Memoria e Futuro
Il Centro di Natale
Erano giorni di festa, ma nel cuore di Don Benedetto regnava un gelo più intenso di quello invernale. Il suo studio, un labirinto di volumi polverosi e ritratti di pontefici, era avvolto da un’atmosfera di cupa solitudine. Don Benedetto, figura di spicco nella politica vaticana e nazionale, era un uomo di fede incrollabile, ma il suo zelo religioso sembrava essersi trasformato in un’arma spuntata.
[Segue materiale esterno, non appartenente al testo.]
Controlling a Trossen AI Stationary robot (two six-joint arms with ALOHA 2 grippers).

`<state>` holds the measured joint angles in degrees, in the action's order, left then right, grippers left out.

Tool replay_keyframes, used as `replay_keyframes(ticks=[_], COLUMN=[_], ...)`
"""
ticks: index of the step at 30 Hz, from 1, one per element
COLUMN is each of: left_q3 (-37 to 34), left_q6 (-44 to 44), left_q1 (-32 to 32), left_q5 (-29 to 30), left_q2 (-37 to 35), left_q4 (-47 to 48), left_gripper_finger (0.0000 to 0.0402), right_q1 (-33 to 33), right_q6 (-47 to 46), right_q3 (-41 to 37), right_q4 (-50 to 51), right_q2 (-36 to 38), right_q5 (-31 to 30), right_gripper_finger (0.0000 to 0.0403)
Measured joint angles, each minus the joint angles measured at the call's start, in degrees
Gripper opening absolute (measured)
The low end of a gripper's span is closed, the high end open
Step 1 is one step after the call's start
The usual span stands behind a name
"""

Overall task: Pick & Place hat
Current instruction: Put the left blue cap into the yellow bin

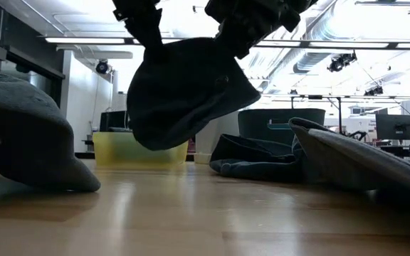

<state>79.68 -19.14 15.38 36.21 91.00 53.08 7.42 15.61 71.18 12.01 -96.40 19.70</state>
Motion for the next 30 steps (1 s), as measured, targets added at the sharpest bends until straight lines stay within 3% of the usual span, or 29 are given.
replay_keyframes(ticks=[6, 11, 17, 24, 30], left_q3=[0.0, 0.0, 1.7, 1.97, 1.97], left_q6=[0.0, 0.0, 0.95, 1.14, 1.86], left_q1=[0.0, 0.0, 0.0, 0.0, -0.02], left_q5=[0.25, 0.41, 1.87, 2.25, 2.49], left_q2=[0.02, 0.02, 0.07, 0.07, 0.07], left_q4=[-0.95, -3.33, -2.89, -3.2, -3.24], left_gripper_finger=[0.0, 0.0, 0.0, 0.0, 0.0009], right_q1=[-0.07, -0.04, -0.07, -0.04, -0.05], right_q6=[-0.17, -0.12, 0.53, 1.27, 2.57], right_q3=[0.0, 0.0, 0.0, 0.0, 0.0], right_q4=[-0.19, -0.32, -0.33, -0.46, -0.7], right_q2=[-0.76, -1.11, -1.22, -1.22, -1.22], right_q5=[0.15, -0.96, -0.86, -0.28, -1.83], right_gripper_finger=[0.021, 0.0202, 0.0142, 0.0026, 0.0013])
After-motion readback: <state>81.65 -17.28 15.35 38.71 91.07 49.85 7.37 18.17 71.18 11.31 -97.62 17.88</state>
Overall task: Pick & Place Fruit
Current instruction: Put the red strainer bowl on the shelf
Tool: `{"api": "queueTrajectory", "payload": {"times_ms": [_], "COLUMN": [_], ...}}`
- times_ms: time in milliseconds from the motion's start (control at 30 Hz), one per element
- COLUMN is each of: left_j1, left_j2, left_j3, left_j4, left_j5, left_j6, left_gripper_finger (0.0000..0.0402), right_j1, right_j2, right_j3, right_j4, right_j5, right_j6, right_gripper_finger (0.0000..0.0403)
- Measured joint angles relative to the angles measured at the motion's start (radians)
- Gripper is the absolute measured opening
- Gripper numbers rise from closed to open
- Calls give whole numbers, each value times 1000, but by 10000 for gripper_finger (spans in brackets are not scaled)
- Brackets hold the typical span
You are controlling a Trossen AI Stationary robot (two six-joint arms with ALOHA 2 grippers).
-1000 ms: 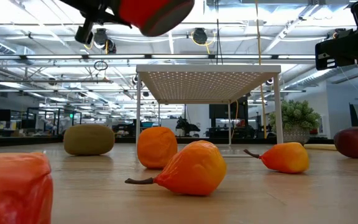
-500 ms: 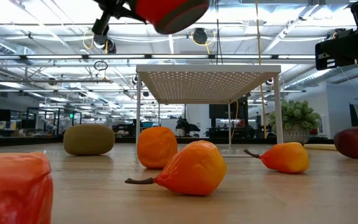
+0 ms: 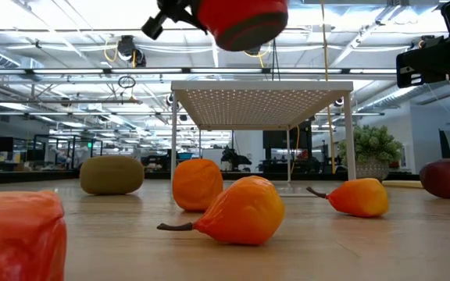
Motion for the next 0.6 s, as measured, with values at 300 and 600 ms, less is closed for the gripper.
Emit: {"api": "queueTrajectory", "payload": {"times_ms": [300,600], "left_j1": [71,119], "left_j2": [119,167], "left_j3": [47,48], "left_j4": [-11,-46], "left_j5": [73,100], "left_j6": [0,75], "left_gripper_finger": [4,5], "right_j1": [0,0], "right_j2": [0,0], "right_j3": [0,0], "right_j4": [-2,-7], "right_j5": [0,0], "right_j6": [0,0], "right_gripper_finger": [0,0]}}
Ogni Natale, la sua casa si animava di canti e risate, ma quest’anno il silenzio regnava sovrano. I suoi discorsi, un tempo infuocati e appassionati, si erano via via trasformati in stanchi rituali. La tradizione cattolica, che aveva sempre guidato le sue azioni, non sembrava più scaldare i cuori, come una volta, all’elettorato di centro, che si divideva, ingrato, tra destra e sinistra.
La vigilia di Natale, mentre la neve scendeva copiosa sui tetti della città, Don Benedetto si ritrovò davanti a un camino spento, il cuore oppresso da un senso di vuoto. All’improvviso, una figura emerse dalle ombre: era lo spirito del Centro, apparso come un fantasma.
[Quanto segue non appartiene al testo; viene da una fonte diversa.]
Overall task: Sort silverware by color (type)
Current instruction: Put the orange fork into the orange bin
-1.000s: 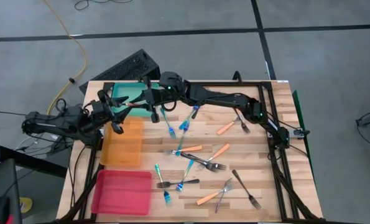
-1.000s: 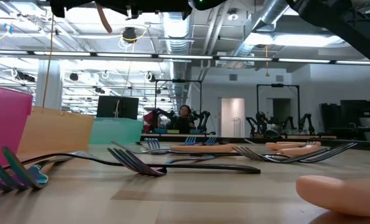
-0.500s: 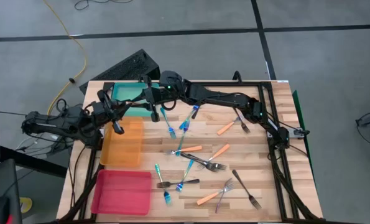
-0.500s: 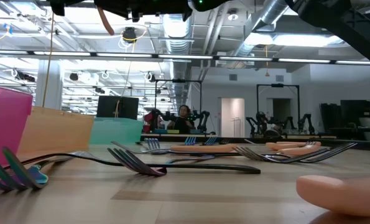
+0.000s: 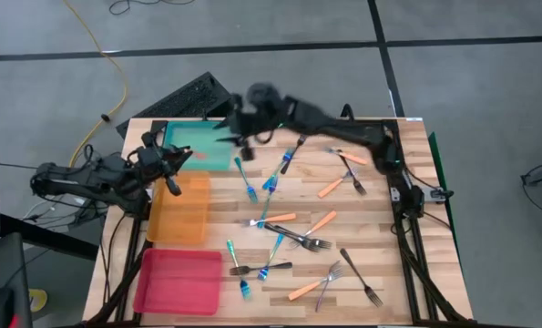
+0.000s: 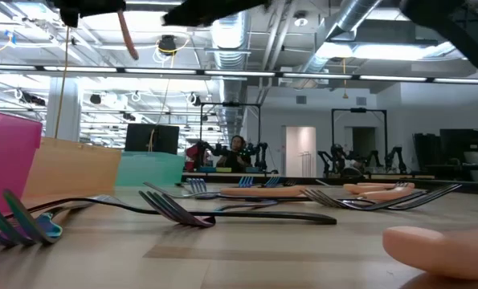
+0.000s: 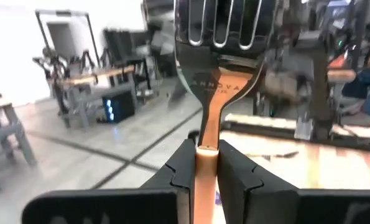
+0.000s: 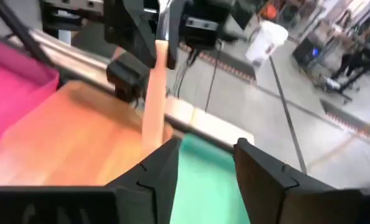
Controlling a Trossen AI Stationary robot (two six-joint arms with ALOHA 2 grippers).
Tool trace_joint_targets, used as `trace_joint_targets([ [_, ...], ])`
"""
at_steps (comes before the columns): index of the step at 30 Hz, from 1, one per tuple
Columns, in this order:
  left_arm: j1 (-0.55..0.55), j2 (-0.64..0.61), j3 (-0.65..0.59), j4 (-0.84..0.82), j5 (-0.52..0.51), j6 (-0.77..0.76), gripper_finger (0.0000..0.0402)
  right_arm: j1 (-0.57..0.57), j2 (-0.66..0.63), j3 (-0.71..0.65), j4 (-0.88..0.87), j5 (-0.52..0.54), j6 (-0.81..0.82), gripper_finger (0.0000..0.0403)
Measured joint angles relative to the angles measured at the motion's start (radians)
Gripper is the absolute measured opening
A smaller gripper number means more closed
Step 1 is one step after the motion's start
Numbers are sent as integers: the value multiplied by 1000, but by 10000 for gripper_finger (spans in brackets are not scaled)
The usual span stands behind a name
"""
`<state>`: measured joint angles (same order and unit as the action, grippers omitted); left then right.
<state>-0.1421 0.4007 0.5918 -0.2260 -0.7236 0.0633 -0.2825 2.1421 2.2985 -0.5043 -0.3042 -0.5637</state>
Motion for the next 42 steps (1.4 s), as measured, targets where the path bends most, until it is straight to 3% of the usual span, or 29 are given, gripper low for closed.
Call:
trace_joint_targets([
  [7, 0, 85, 52, -266, -10, -311, 23, -72, -153, -3, -295, 61, -64, 181],
  [14, 1, 273, 160, -518, 23, -780, 23, -135, -311, -1, -359, 192, -92, 176],
  [21, 1, 486, 367, -932, 71, -1251, 23, -186, -422, -2, -387, 224, -31, 175],
  [24, 1, 554, 397, -1014, 135, -1405, 23, -204, -441, -2, -411, 230, -24, 175],
  [33, 25, 652, 369, -1101, 409, -1569, 23, -227, -448, -2, -502, 228, -4, 175],
  [42, 72, 668, 368, -1193, 405, -1577, 23, -216, -437, -2, -547, 222, -10, 175],
])
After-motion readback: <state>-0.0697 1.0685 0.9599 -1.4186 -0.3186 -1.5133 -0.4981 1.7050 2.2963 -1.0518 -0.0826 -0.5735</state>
“Benedetto,” iniziò lo spirito con voce profonda, “ricordi quando da seminarista vivevi tranquillo, sotto le insegne dello Scudo Crociato?”
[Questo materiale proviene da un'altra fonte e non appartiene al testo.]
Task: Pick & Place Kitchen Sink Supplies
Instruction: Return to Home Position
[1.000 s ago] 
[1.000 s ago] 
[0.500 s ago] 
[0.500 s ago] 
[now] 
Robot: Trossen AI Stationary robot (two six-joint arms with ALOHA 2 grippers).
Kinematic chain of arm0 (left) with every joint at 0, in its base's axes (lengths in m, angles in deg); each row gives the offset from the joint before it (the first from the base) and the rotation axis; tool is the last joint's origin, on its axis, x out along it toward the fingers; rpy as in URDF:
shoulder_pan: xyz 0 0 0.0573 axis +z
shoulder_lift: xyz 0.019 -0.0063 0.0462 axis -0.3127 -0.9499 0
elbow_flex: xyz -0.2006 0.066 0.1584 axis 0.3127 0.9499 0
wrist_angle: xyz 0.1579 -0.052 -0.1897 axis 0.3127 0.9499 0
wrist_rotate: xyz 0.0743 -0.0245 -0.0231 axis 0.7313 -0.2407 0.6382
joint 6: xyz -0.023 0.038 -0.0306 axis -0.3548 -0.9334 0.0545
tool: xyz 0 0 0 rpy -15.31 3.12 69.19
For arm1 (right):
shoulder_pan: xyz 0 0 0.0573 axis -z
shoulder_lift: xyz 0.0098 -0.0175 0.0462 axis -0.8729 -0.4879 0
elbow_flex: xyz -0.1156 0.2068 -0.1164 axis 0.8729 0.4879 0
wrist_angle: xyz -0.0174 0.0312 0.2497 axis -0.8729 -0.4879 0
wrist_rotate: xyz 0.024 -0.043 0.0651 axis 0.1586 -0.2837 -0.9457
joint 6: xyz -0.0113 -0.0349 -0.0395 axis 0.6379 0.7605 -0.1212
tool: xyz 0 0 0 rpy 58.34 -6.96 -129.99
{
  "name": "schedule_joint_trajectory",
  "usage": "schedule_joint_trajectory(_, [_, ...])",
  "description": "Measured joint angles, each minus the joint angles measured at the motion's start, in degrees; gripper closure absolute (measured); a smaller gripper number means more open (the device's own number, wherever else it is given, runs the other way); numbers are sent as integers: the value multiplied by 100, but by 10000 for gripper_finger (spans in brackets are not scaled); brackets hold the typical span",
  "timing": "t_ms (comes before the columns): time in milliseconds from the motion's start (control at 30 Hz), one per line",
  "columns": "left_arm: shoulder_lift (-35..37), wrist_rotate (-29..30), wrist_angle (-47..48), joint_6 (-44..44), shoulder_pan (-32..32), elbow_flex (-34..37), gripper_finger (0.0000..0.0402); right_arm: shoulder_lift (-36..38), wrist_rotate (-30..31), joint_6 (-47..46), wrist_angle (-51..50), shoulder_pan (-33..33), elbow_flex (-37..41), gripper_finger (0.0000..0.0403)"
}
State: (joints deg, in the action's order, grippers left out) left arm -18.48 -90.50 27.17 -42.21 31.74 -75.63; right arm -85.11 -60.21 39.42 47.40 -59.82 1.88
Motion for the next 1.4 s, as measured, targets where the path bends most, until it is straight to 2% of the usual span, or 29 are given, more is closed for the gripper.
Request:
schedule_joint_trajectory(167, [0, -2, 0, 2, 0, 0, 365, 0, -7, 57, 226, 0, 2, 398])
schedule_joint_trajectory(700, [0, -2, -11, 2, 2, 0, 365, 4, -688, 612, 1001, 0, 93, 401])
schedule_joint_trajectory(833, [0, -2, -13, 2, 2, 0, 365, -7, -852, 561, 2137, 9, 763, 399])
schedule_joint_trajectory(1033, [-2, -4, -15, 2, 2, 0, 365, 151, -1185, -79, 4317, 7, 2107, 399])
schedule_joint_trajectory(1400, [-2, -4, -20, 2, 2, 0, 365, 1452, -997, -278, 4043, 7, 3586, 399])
Don Benedetto abbassò lo sguardo. “Certo!”
“Eppure,” continuò il fantasma, “oggi vedo in te solo un prete buono per i talk show de La7, più interessato alla visibilità che alla rinascita di un partito moderato. Hai dimenticato i valori che ci hanno unito?”
Lo spirito del Centro condusse Don Benedetto in un viaggio nel passato, mostrandogli le sue prime battaglie politiche, combattute con passione e convinzione. Ma gli mostrò anche come, col passare del tempo, si fosse arrugginito, trasformandosi in un freddo stratega pronto ad appoggiare ogni causa di ricostruzione di un fantomatico Centro, ma senza alcun entusiasmo. Gli ricordò l’Asinello di Prodi e Parisi, il convertito Rutelli e il fedele Casini, il neocentrista Gianfranco Fini con Futuro e Libertà, i tentativi di Raffaele Lombardo e Totò Cuffaro, poi Renzi e Calenda. Infine gli fece vedere le masse del mitico 8/10% dell’elettorato moderato pronto a votare chiunque si faccia capo dell’altrettanto mitica area centrista.
Don Benedetto, sconvolto dalle visioni, si ritrovò nuovamente di fronte al camino spento. Lo spirito del Centro era svanito, lasciandolo solo con i suoi pensieri. Ma qualcosa era cambiato in lui. Il gelo nel suo cuore aveva iniziato a sciogliersi, e al suo posto era sbocciata una nuova speranza. il suo nome era Ernesto Maria Ruffini.
Non siamo impazziti, non vi preoccupate. E’ che ogni volta che sentiamo e rileggiamo di rinascita del Centro in Italia, ci viene in mente il racconto di Dickens Il Canto di Natale. Lì c’erano tre spiriti, presente, passato e futuro. In Italia, mi sa, ne restano a malapena due. Del futuro del Centro, ad occhio, non c’è traccia, nonostante l’entusiasmo per ogni nuovo possibile leader dell’area. Realistico come l’esistenza di Babbo Natale.